> [EXERCISE DIRECTIONS]: Where a picture appears, leave it out, and transcribe all the lines below exactly.
+++ INFORMATION PROVIDED
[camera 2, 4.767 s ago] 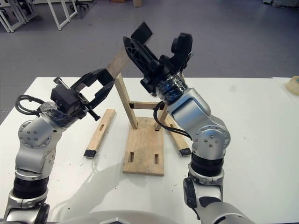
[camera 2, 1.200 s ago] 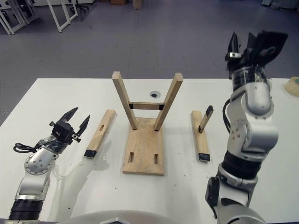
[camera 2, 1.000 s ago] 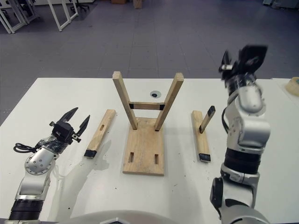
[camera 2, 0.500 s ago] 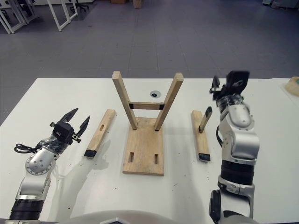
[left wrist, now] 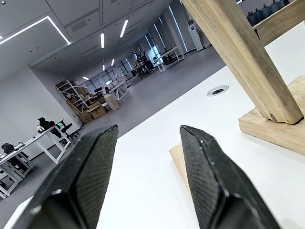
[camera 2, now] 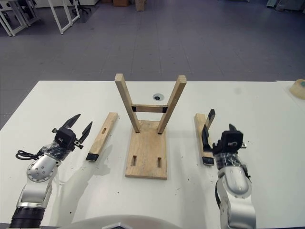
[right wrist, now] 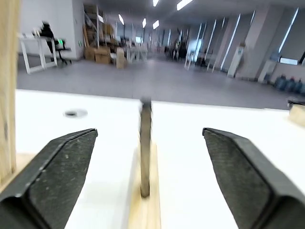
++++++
> [ANSWER BOX]:
[camera 2, 4.767 s ago] 
[camera 2, 1.200 s ago] 
[camera 2, 1.000 s ago] 
[camera 2, 0.500 s ago] 
[left wrist, now] 
[camera 2, now] 
[right wrist, now] 

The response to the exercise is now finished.